# [Data to use]

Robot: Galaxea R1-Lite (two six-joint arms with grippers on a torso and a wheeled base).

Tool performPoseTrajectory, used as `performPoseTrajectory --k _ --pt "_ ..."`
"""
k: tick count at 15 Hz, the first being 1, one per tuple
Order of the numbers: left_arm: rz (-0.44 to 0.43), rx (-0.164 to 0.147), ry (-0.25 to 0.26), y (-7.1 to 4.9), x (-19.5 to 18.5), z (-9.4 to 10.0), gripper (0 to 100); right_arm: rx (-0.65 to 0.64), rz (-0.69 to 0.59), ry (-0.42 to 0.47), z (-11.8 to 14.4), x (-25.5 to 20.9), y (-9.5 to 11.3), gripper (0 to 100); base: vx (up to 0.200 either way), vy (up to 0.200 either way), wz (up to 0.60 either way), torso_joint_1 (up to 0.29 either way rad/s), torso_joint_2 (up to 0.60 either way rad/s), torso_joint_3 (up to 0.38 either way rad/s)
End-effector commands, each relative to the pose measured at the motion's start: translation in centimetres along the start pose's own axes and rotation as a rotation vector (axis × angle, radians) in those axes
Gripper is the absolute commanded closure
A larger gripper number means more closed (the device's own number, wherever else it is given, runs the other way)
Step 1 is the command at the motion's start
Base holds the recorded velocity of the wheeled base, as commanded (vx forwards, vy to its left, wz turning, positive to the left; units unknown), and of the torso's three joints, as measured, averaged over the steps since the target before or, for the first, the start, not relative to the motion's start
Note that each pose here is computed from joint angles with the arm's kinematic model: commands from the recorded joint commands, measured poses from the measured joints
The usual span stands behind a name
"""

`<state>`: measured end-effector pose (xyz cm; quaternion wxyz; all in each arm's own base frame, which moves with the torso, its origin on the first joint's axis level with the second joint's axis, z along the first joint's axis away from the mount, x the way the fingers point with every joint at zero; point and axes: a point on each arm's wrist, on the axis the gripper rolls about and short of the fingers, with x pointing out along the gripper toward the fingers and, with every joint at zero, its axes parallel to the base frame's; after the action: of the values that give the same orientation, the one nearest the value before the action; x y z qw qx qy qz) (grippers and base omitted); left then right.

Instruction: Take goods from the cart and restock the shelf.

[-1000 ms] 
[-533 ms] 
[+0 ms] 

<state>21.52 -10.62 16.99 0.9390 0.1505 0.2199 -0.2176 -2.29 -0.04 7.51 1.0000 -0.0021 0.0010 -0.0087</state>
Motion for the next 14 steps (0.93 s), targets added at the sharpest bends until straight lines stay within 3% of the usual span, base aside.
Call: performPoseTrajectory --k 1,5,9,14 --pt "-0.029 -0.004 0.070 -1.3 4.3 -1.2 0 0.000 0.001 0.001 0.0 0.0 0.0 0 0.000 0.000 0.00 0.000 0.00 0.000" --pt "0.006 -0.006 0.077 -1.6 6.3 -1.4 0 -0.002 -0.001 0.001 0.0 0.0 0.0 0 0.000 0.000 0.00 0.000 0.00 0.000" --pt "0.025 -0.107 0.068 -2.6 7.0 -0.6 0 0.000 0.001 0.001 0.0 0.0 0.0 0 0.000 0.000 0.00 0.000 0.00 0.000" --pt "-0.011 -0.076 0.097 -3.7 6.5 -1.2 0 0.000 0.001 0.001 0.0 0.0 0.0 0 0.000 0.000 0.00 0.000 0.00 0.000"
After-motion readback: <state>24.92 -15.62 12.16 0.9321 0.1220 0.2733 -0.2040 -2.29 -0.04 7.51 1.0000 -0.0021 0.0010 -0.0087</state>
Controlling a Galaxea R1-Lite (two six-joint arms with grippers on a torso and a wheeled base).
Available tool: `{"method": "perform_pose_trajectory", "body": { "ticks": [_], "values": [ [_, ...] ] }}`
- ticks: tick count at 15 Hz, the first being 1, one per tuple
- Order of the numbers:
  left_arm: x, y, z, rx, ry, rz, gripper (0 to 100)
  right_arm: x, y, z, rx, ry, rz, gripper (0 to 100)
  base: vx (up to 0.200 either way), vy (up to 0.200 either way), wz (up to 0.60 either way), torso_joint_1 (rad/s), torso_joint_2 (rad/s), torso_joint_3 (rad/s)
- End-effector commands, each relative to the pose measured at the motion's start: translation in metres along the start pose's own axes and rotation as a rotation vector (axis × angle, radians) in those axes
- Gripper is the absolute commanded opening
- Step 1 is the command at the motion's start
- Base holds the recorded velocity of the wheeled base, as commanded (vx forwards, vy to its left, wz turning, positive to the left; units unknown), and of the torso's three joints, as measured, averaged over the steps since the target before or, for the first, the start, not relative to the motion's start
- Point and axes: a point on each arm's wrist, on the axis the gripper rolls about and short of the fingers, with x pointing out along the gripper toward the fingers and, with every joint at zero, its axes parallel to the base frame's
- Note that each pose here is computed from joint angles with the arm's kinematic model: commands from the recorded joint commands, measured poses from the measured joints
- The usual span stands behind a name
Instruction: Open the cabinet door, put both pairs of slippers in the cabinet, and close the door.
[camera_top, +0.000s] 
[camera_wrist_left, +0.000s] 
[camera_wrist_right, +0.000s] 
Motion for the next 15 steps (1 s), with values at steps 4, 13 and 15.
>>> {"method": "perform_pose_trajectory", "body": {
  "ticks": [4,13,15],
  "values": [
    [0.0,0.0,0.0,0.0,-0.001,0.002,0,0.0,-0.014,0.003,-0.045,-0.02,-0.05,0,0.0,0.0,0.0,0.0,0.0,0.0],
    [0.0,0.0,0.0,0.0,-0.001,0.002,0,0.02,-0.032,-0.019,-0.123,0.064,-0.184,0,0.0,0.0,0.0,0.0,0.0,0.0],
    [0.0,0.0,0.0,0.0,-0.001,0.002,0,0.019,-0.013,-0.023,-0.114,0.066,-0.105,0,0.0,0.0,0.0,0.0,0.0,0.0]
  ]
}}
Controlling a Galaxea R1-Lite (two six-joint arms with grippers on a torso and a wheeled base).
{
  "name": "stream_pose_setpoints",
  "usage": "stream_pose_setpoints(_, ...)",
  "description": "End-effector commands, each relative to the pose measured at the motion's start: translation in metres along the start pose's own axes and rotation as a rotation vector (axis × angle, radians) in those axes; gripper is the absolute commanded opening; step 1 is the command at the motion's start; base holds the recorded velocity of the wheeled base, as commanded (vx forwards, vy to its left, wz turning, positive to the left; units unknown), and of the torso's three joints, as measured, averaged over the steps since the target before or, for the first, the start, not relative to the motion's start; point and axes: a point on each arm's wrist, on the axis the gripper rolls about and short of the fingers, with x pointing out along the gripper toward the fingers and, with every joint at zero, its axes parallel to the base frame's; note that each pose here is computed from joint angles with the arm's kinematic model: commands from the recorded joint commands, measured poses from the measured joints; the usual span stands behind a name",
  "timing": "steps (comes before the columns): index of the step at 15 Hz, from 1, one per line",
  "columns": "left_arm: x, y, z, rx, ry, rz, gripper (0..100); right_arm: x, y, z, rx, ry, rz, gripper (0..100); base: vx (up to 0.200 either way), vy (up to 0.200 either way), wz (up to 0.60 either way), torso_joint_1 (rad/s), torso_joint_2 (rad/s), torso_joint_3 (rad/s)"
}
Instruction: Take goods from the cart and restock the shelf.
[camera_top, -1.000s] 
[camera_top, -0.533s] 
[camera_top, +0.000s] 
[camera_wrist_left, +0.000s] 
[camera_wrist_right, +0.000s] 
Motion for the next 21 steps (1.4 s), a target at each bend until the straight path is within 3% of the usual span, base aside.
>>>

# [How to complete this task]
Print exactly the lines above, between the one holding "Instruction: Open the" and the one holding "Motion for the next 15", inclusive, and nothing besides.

# [Reply]
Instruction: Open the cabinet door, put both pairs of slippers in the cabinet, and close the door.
[camera_top, +0.000s] 
[camera_wrist_left, +0.000s] 
[camera_wrist_right, +0.000s] 
Motion for the next 15 steps (1 s), with values at steps 4, 13 and 15.

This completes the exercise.